> **WHAT IS EXPECTED**
Going through the data below, please show each line containing the string "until".

(Stored records)
* * *

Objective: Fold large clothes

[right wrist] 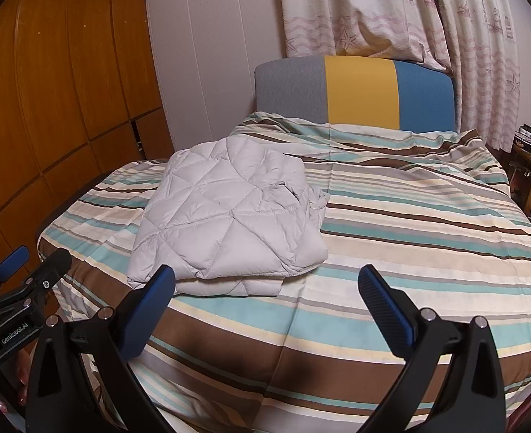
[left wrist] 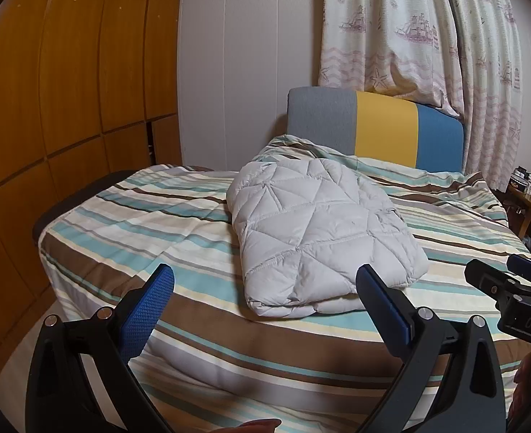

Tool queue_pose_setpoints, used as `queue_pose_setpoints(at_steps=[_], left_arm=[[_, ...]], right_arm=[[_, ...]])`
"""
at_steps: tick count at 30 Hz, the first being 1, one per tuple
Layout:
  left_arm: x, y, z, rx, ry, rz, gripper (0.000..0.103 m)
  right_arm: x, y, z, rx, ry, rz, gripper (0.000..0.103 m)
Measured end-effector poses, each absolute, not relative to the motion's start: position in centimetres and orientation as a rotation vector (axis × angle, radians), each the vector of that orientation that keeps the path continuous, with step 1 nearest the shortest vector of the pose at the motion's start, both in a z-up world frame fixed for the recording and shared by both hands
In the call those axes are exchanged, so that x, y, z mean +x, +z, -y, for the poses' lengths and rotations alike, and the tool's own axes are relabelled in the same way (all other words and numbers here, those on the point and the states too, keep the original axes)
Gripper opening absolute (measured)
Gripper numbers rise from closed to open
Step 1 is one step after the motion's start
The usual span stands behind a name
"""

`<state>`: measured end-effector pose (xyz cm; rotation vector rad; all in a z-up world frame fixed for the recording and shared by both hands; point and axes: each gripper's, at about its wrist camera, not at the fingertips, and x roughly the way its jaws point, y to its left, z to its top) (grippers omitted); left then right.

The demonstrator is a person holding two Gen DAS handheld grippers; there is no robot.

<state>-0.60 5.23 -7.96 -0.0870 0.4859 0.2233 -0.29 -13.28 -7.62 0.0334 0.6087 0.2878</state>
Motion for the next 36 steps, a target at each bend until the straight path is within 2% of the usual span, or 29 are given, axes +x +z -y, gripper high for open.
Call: queue_pose_setpoints(at_steps=[36], left_arm=[[-0.38,-8.36,-4.98,-0.121,0.123,-0.505,0.1]], right_arm=[[-0.06,-7.75,13.47,0.034,0.294,-0.621,0.101]])
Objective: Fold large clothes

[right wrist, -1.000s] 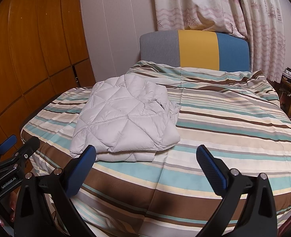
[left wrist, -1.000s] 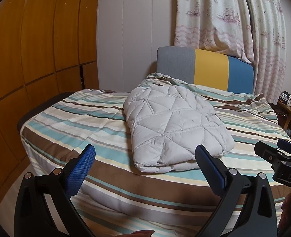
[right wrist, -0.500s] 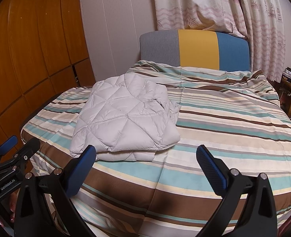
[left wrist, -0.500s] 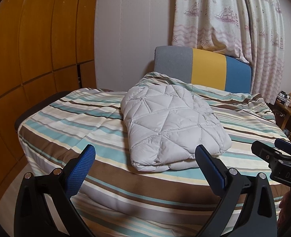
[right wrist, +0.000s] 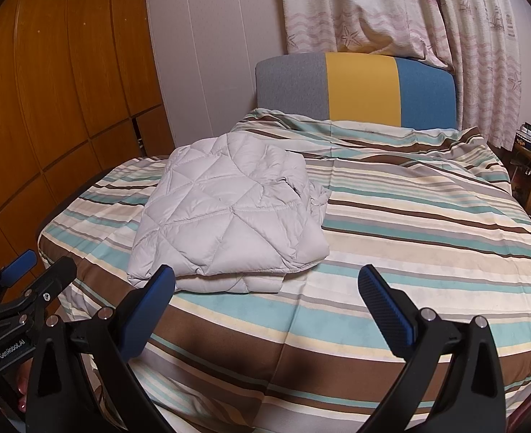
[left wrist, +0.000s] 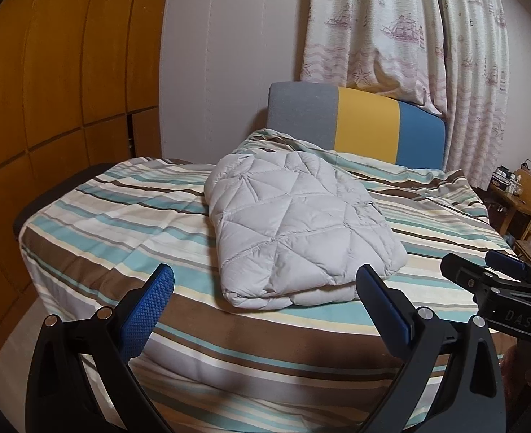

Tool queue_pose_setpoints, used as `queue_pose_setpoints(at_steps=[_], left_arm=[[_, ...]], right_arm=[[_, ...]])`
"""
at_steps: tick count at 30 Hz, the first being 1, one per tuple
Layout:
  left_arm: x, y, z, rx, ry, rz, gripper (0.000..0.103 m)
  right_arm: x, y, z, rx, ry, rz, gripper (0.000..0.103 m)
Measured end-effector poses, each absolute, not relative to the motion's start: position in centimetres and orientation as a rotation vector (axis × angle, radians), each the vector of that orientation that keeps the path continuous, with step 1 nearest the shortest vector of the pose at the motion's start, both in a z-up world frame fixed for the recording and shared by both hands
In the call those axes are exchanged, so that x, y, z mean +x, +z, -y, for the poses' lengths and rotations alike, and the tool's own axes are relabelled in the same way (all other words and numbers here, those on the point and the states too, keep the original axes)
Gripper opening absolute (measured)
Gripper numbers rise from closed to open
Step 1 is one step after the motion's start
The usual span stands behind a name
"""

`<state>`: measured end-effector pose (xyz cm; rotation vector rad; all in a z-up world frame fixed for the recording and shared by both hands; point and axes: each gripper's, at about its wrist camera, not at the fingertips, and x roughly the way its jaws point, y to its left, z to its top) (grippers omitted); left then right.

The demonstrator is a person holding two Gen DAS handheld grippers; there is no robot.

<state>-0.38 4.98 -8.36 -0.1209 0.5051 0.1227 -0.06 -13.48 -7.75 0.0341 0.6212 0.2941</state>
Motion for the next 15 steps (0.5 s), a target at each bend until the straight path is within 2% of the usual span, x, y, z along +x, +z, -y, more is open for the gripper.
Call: queue_pose_setpoints(at_steps=[15], left_arm=[[0.47,-9.03,-5.07,-0.138,0.112,-0.534,0.1]], right_arm=[[0.73,-8.67,13.58,0.046,0.29,-0.649,0.101]])
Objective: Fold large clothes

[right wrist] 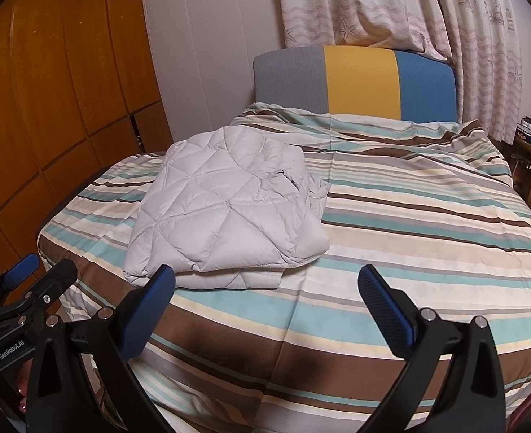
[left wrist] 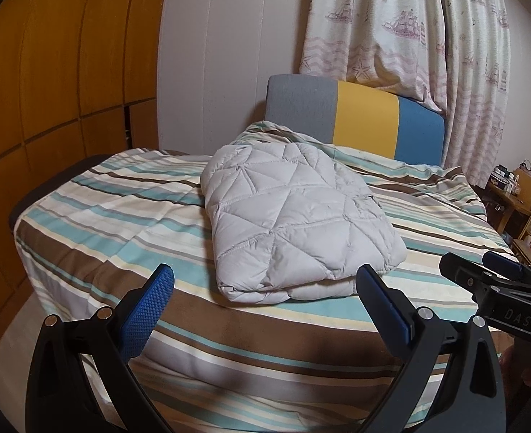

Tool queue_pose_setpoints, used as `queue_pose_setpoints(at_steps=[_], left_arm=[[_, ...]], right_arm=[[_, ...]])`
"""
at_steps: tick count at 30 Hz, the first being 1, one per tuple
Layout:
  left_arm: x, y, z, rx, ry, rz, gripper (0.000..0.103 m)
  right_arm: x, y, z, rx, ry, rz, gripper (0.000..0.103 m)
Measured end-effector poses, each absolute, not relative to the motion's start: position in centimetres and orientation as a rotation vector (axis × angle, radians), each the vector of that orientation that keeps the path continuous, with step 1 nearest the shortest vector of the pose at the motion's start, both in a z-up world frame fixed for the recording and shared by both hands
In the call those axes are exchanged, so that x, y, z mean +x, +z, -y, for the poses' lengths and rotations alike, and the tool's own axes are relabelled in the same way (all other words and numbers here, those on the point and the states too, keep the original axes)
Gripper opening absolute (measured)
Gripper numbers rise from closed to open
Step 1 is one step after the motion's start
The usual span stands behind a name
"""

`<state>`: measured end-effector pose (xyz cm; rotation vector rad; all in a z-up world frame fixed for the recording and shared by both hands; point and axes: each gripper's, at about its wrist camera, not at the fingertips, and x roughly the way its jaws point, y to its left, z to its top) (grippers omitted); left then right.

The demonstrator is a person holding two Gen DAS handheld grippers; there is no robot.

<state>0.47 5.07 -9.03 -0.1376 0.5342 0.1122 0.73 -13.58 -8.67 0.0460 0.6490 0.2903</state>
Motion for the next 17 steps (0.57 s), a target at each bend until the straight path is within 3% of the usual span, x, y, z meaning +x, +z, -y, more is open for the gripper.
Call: queue_pose_setpoints(at_steps=[17], left_arm=[[3.5,-10.5,-5.9,-0.167,0.115,-0.605,0.1]], right_arm=[[3.1,-10.4,14.1,0.058,0.268,-0.711,0.101]])
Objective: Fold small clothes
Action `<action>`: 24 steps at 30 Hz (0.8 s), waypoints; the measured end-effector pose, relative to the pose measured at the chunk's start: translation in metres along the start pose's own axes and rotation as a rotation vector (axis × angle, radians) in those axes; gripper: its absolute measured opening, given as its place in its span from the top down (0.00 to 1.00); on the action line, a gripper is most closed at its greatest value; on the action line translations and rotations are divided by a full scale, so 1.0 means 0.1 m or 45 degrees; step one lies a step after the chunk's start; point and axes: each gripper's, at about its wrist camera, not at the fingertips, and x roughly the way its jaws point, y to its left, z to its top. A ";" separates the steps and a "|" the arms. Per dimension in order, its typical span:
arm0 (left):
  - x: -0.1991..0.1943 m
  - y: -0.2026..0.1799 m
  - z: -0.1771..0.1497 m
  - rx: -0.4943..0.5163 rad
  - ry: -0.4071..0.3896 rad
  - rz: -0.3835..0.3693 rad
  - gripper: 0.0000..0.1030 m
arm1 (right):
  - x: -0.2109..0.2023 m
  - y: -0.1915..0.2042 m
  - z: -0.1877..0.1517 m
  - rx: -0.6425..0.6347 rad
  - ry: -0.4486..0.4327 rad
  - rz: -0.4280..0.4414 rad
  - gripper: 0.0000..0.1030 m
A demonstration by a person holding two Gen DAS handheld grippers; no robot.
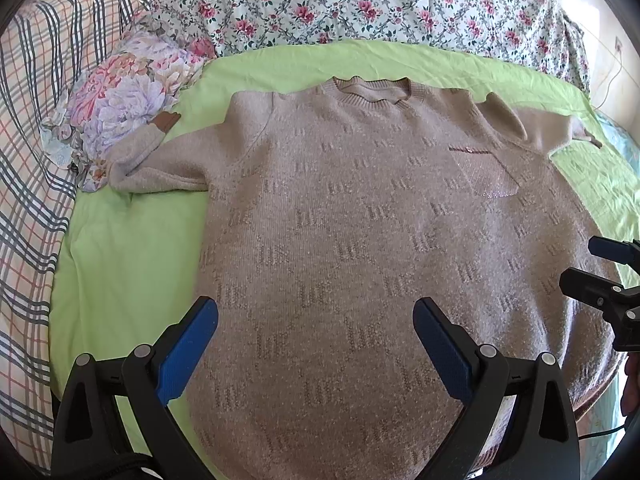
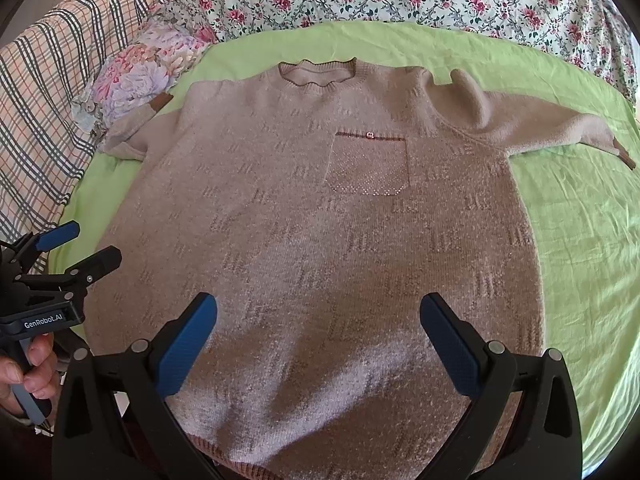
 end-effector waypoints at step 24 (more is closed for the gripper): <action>0.21 0.07 0.32 -0.032 0.025 -0.018 0.04 | -0.14 -0.60 0.25 0.169 -0.126 0.036 0.02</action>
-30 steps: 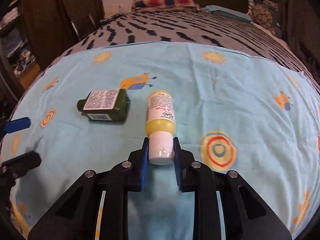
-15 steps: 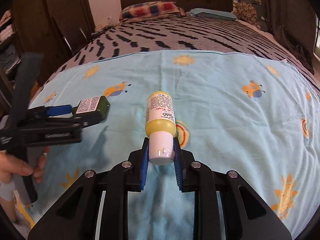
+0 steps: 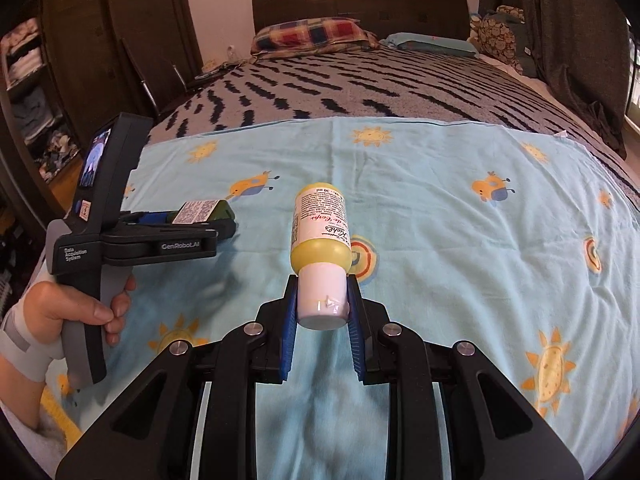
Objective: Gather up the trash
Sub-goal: 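Grasp the green bottle with the left tool while the right tool grasps the yellow-white lotion bottle, then lower both bottles into the bin and open both tools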
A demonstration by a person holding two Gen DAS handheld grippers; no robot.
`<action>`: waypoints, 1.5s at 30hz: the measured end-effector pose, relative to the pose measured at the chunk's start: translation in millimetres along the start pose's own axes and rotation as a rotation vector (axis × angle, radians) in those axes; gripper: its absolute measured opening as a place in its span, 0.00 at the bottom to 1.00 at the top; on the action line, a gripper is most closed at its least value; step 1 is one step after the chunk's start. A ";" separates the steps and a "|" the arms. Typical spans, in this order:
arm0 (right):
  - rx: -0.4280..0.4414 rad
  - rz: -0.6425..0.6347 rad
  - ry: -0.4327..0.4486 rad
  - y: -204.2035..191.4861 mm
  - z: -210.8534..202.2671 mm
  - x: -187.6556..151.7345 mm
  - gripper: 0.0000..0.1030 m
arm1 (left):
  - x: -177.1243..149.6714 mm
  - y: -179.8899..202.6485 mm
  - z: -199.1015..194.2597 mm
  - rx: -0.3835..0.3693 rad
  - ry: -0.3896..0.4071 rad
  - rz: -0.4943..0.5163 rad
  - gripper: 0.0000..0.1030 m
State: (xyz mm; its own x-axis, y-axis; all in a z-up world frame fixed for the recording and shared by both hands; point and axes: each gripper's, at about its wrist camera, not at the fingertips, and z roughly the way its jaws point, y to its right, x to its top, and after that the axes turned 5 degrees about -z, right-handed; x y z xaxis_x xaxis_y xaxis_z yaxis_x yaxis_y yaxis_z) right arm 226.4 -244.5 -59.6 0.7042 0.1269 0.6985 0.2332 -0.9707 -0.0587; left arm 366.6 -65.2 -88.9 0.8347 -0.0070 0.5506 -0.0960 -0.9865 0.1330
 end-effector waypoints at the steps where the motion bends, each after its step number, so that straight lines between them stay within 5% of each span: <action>1: -0.007 -0.004 0.002 -1.8 -5.1 -2.3 0.23 | -4.4 0.2 -8.7 -0.003 0.011 0.014 0.80; 12: 0.020 -0.023 0.048 -31.9 -69.8 -38.6 0.23 | -70.0 -8.2 -111.7 -0.074 0.096 0.123 0.80; 23: 0.133 -0.040 0.038 -68.0 -125.6 -134.5 0.23 | -189.8 -12.1 -191.9 -0.138 0.151 0.272 0.80; 29: 0.186 -0.013 -0.009 -84.5 -139.9 -181.2 0.23 | -253.4 -12.6 -192.8 -0.221 0.087 0.282 0.80; 33: 0.176 0.003 -0.059 -91.5 -137.9 -206.0 0.23 | -285.9 -11.5 -186.3 -0.214 0.050 0.288 0.80; 45: 0.150 0.056 -0.310 -105.1 -71.9 -283.0 0.23 | -347.4 -11.7 -108.8 -0.225 -0.190 0.271 0.80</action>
State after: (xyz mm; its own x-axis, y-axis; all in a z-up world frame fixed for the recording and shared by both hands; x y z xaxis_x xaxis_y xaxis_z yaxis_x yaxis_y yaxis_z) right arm -45.6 -193.0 -199.9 0.8837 0.1522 0.4426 0.2677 -0.9401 -0.2111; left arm 18.7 -33.4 -192.1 0.8462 -0.3127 0.4315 -0.4252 -0.8843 0.1931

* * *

> **REPLY**
Motion for the next 36 steps, a target at each bend until the straight path is within 2% of the usual span, or 29 are given, axes +x +z -y, gripper high for open.
Motion for the next 15 steps (0.5 s), a target at each bend until the straight path is within 2% of the usual span, x, y, z along +x, +z, -y, more is open for the gripper.
Motion for the next 17 steps (0.57 s), a target at each bend until the straight path is within 3% of the usual span, x, y, z meaning +x, +z, -y, more is open for the gripper.

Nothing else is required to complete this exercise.